▶ **What is being asked**:
Up to and including the line that contains "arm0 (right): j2", reproduce every line exactly, beginning with the first line below.

▶ **Given information**:
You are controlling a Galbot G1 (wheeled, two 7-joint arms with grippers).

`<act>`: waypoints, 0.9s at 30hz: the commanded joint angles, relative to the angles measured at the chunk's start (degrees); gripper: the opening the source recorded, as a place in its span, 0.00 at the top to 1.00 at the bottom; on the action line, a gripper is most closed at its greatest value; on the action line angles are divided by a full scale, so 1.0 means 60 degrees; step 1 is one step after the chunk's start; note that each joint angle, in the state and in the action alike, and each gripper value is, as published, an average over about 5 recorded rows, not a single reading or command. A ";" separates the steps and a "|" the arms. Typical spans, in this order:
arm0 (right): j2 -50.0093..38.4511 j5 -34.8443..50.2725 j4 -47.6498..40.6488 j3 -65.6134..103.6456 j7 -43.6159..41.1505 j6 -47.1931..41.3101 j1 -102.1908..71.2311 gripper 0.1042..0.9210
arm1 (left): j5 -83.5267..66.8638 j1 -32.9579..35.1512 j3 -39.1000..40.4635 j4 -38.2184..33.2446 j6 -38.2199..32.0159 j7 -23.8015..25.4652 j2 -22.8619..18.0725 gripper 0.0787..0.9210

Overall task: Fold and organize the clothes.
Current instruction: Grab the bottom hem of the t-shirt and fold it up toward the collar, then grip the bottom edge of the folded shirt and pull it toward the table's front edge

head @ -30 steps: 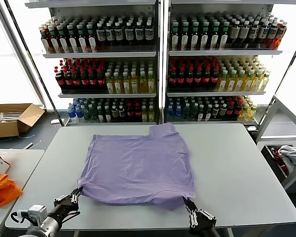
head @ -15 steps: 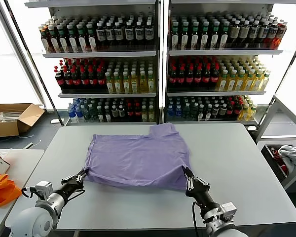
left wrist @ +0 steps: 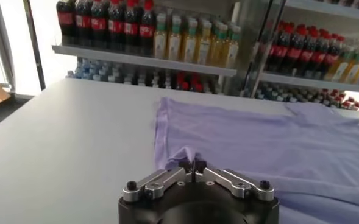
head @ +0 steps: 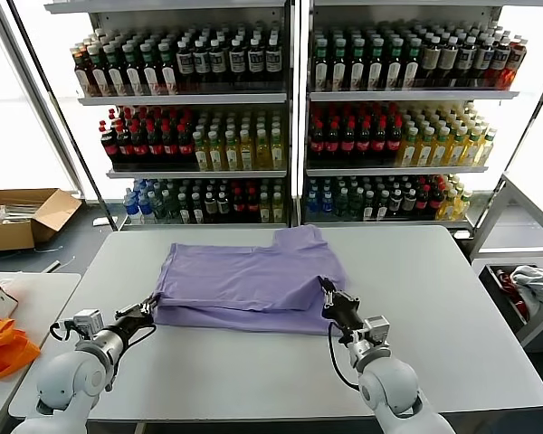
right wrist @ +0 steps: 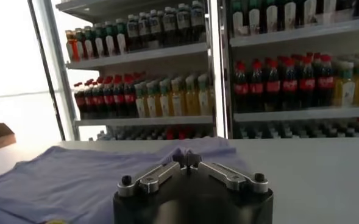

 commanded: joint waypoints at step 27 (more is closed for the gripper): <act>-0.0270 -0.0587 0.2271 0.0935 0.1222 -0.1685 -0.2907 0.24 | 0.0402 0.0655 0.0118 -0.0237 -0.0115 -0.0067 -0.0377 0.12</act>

▶ **Reply to the task**:
You are controlling a Galbot G1 (wheeled, two 7-joint arms with grippers).

`<act>`: waypoints, 0.9s at 30hz: the commanded joint angles, relative to the angles measured at the chunk's start (degrees); gripper: the opening the source recorded, as a place in its span, 0.00 at the top to 1.00 at the bottom; on the action line, a gripper is most closed at its greatest value; on the action line angles are divided by a full scale, so 1.0 means 60 degrees; step 1 is one step after the chunk's start; note that each joint angle, in the state and in the action alike, and each gripper value is, as published, an average over about 5 recorded rows, not a single reading or command. A ";" separates the steps and a "|" the arms. Typical spans, in this order:
arm0 (right): j2 -50.0093..38.4511 j5 -34.8443..50.2725 j4 -47.6498..40.6488 j3 -65.6134..103.6456 j7 -43.6159..41.1505 j6 -47.1931..41.3101 j1 -102.1908..71.2311 gripper 0.1042..0.9210

This output is complete, so the exercise is closed.